### Task goal:
Once the pictures are set aside, reproduce all of the records exactly.

### Exercise inputs:
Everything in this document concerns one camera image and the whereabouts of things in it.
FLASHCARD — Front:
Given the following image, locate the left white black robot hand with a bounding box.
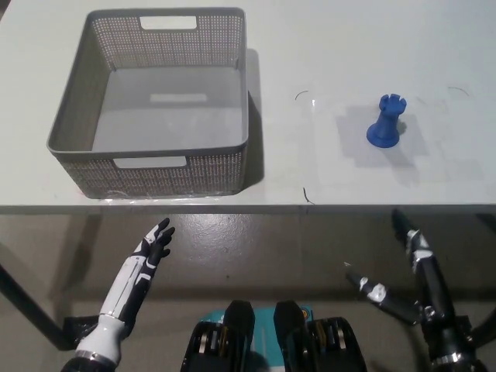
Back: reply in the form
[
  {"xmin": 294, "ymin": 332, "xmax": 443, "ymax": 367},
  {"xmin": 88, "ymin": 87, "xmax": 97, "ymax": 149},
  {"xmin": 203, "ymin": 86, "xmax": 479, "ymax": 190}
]
[{"xmin": 99, "ymin": 217, "xmax": 176, "ymax": 335}]

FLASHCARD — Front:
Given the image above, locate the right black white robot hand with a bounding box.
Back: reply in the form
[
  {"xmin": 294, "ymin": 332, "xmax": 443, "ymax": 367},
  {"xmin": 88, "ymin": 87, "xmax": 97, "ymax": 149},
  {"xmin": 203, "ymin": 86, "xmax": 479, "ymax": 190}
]
[{"xmin": 346, "ymin": 208, "xmax": 467, "ymax": 360}]

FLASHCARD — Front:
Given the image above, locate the blue rook chess piece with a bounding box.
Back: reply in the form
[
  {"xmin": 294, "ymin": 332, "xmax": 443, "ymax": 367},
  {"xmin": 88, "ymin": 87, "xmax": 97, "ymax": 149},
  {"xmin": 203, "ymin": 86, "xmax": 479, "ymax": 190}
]
[{"xmin": 366, "ymin": 94, "xmax": 407, "ymax": 149}]

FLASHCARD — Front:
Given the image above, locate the black floor plate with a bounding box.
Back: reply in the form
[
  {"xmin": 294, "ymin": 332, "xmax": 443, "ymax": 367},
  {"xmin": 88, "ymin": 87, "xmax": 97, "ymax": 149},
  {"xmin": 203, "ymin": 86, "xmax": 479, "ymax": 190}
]
[{"xmin": 64, "ymin": 315, "xmax": 102, "ymax": 343}]

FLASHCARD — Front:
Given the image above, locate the grey perforated plastic basket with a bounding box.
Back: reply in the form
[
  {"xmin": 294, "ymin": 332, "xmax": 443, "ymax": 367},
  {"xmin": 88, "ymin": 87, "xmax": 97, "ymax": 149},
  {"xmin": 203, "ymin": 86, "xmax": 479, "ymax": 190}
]
[{"xmin": 46, "ymin": 6, "xmax": 249, "ymax": 199}]

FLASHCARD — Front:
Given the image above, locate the black metal table leg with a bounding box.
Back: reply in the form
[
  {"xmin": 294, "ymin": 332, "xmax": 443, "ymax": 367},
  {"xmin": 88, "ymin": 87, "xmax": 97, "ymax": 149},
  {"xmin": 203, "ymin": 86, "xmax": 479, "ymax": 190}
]
[{"xmin": 0, "ymin": 250, "xmax": 75, "ymax": 352}]

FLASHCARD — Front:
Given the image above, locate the black teal robot body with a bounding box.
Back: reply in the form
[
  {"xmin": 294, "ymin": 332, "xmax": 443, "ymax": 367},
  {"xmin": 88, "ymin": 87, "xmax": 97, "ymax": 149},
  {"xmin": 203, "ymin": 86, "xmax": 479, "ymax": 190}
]
[{"xmin": 180, "ymin": 300, "xmax": 369, "ymax": 372}]

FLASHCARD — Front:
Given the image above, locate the grey tape patch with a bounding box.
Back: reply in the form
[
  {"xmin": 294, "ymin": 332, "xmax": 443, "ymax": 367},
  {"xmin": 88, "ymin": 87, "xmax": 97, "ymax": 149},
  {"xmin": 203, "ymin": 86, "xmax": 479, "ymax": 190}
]
[{"xmin": 336, "ymin": 104, "xmax": 428, "ymax": 171}]

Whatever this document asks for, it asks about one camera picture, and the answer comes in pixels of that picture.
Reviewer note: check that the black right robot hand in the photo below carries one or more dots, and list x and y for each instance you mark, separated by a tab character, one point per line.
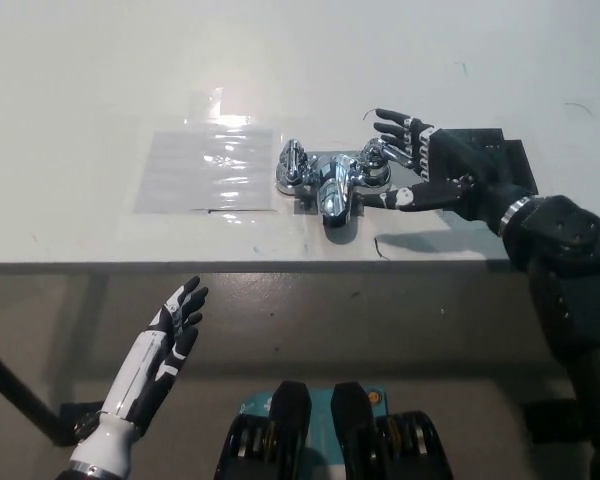
455	175

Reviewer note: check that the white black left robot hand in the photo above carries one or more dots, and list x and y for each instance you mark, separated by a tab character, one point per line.
165	345

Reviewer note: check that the chrome faucet body with spout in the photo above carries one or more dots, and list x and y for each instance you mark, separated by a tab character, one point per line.
332	190

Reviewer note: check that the clear plastic film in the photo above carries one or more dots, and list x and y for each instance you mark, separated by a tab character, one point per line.
235	225

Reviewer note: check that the black diagonal table leg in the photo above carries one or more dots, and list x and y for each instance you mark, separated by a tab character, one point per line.
20	395

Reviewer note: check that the clear plastic sheet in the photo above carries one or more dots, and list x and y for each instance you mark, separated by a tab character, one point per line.
180	170

### Result of this exercise:
Everything in this document concerns one camera image and the whereabouts of things in it.
FLASHCARD — Front:
Given the following image, locate the left white black robot hand with a bounding box.
Back: reply in the form
[
  {"xmin": 294, "ymin": 332, "xmax": 443, "ymax": 367},
  {"xmin": 88, "ymin": 87, "xmax": 97, "ymax": 149},
  {"xmin": 203, "ymin": 86, "xmax": 479, "ymax": 190}
]
[{"xmin": 99, "ymin": 217, "xmax": 176, "ymax": 335}]

FLASHCARD — Front:
Given the image above, locate the right black white robot hand with a bounding box.
Back: reply in the form
[
  {"xmin": 294, "ymin": 332, "xmax": 443, "ymax": 367},
  {"xmin": 88, "ymin": 87, "xmax": 97, "ymax": 149},
  {"xmin": 203, "ymin": 86, "xmax": 479, "ymax": 190}
]
[{"xmin": 346, "ymin": 208, "xmax": 467, "ymax": 360}]

FLASHCARD — Front:
Given the image above, locate the blue rook chess piece with a bounding box.
Back: reply in the form
[
  {"xmin": 294, "ymin": 332, "xmax": 443, "ymax": 367},
  {"xmin": 88, "ymin": 87, "xmax": 97, "ymax": 149},
  {"xmin": 203, "ymin": 86, "xmax": 479, "ymax": 190}
]
[{"xmin": 366, "ymin": 94, "xmax": 407, "ymax": 149}]

FLASHCARD — Front:
Given the image above, locate the black floor plate with a bounding box.
Back: reply in the form
[
  {"xmin": 294, "ymin": 332, "xmax": 443, "ymax": 367},
  {"xmin": 88, "ymin": 87, "xmax": 97, "ymax": 149},
  {"xmin": 203, "ymin": 86, "xmax": 479, "ymax": 190}
]
[{"xmin": 64, "ymin": 315, "xmax": 102, "ymax": 343}]

FLASHCARD — Front:
Given the image above, locate the grey perforated plastic basket with a bounding box.
Back: reply in the form
[
  {"xmin": 294, "ymin": 332, "xmax": 443, "ymax": 367},
  {"xmin": 88, "ymin": 87, "xmax": 97, "ymax": 149},
  {"xmin": 203, "ymin": 86, "xmax": 479, "ymax": 190}
]
[{"xmin": 46, "ymin": 6, "xmax": 249, "ymax": 199}]

FLASHCARD — Front:
Given the image above, locate the black metal table leg with a bounding box.
Back: reply in the form
[
  {"xmin": 294, "ymin": 332, "xmax": 443, "ymax": 367},
  {"xmin": 88, "ymin": 87, "xmax": 97, "ymax": 149},
  {"xmin": 203, "ymin": 86, "xmax": 479, "ymax": 190}
]
[{"xmin": 0, "ymin": 250, "xmax": 75, "ymax": 352}]

FLASHCARD — Front:
Given the image above, locate the black teal robot body with a bounding box.
Back: reply in the form
[
  {"xmin": 294, "ymin": 332, "xmax": 443, "ymax": 367},
  {"xmin": 88, "ymin": 87, "xmax": 97, "ymax": 149},
  {"xmin": 203, "ymin": 86, "xmax": 479, "ymax": 190}
]
[{"xmin": 180, "ymin": 300, "xmax": 369, "ymax": 372}]

FLASHCARD — Front:
Given the image above, locate the grey tape patch with a bounding box.
Back: reply in the form
[
  {"xmin": 294, "ymin": 332, "xmax": 443, "ymax": 367},
  {"xmin": 88, "ymin": 87, "xmax": 97, "ymax": 149},
  {"xmin": 203, "ymin": 86, "xmax": 479, "ymax": 190}
]
[{"xmin": 336, "ymin": 104, "xmax": 428, "ymax": 171}]

Whatever this document asks for, it asks about one camera picture, and the answer comes in pixels of that picture.
Reviewer note: check that the black right robot hand in the photo below carries one or more dots, and list x and y for each instance you mark, separated by a tab character, one point per line.
455	175

Reviewer note: check that the white black left robot hand in the photo above carries one or more dots, and list x and y for each instance you mark, separated by a tab character, one point per line.
165	345

Reviewer note: check that the chrome faucet body with spout in the photo above carries one or more dots, and list x and y for each instance you mark, separated by a tab character, one point per line.
332	190

Reviewer note: check that the clear plastic film in the photo above carries one or more dots, and list x and y for each instance you mark, separated by a tab character, one point per line.
235	225

Reviewer note: check that the black diagonal table leg in the photo above carries one or more dots, and list x and y for each instance you mark, separated by a tab character, one point per line.
20	395

Reviewer note: check that the clear plastic sheet in the photo above carries one or more dots, and list x and y for each instance you mark, separated by a tab character, one point per line.
180	170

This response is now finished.